Sociocultural level: dysphemia is more frequent in developed countries. (especially in the USA). More dysphemic in ascending classes, more dysphemic in university students (this indicates that pressure influences, since we are talking about learning a skill, and pressure influences this learning). There may be stuttering without dysphemia, for example there are cases of aphasias that have stuttering, but not dysphemic.

Educational needs

Regarding the special educational needs of children with difficulties in verbal fluency, they are: the need for relaxation of the bodily muscles and of the articulatory muscles to acquire fluency in speech; need to reduce social anxiety; need to achieve coordination of respiratory behavior; need to make adequate and positive cognitive attributions (changing thoughts of the type I will fail in trying to can improve my speech); and the need to learn to slow down the emission of words and to emphasize the articulation of phonemes to achieve clarity in verbal language.

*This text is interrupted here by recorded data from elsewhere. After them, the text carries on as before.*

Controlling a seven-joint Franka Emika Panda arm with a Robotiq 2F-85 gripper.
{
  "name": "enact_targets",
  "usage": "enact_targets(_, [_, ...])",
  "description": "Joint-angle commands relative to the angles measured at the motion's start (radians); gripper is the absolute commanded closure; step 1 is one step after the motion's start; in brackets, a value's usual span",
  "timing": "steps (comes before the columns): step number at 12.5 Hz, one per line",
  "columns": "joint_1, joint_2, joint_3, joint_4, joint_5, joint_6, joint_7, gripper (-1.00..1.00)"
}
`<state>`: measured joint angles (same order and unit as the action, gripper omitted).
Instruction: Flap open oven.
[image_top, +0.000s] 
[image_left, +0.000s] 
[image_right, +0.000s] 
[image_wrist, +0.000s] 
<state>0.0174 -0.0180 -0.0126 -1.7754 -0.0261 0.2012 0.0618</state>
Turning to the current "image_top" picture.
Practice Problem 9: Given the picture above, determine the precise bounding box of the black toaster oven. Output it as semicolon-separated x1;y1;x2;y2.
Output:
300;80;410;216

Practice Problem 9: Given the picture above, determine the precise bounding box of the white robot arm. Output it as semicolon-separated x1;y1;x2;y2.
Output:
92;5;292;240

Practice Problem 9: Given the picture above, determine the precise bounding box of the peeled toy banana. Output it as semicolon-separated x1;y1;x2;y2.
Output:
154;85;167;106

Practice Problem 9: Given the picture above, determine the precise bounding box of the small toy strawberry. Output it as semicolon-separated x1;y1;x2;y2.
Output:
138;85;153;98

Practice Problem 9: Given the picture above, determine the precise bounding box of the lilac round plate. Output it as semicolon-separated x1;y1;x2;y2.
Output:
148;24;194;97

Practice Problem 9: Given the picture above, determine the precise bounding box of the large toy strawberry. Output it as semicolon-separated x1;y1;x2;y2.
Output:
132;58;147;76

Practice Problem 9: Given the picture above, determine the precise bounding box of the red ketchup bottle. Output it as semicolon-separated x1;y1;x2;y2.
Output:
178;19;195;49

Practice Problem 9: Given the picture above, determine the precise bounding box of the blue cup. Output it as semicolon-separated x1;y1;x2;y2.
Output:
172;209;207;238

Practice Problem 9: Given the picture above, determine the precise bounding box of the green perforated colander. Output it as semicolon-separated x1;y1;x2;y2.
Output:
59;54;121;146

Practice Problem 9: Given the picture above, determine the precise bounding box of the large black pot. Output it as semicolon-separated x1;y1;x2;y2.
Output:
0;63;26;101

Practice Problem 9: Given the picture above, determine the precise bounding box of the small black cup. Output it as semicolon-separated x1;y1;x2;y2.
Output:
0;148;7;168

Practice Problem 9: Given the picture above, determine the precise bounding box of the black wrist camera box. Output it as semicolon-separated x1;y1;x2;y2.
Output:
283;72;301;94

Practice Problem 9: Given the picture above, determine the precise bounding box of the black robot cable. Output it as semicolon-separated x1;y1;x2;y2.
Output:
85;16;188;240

Regarding the educational response, on the part of the methodological process would be the methods:

Reflective (learning to speak analytically, self-observing while speaking).

Diverse (to distract the person’s attention on his way of speaking and to diminish the logophobia). In addition to this, in dysphemia, psychotherapy and speech therapy must be performed (intervention of body hypertonia and phonatory muscles); intervention in breathing and intervention in fluency, rhythm of verbal emission.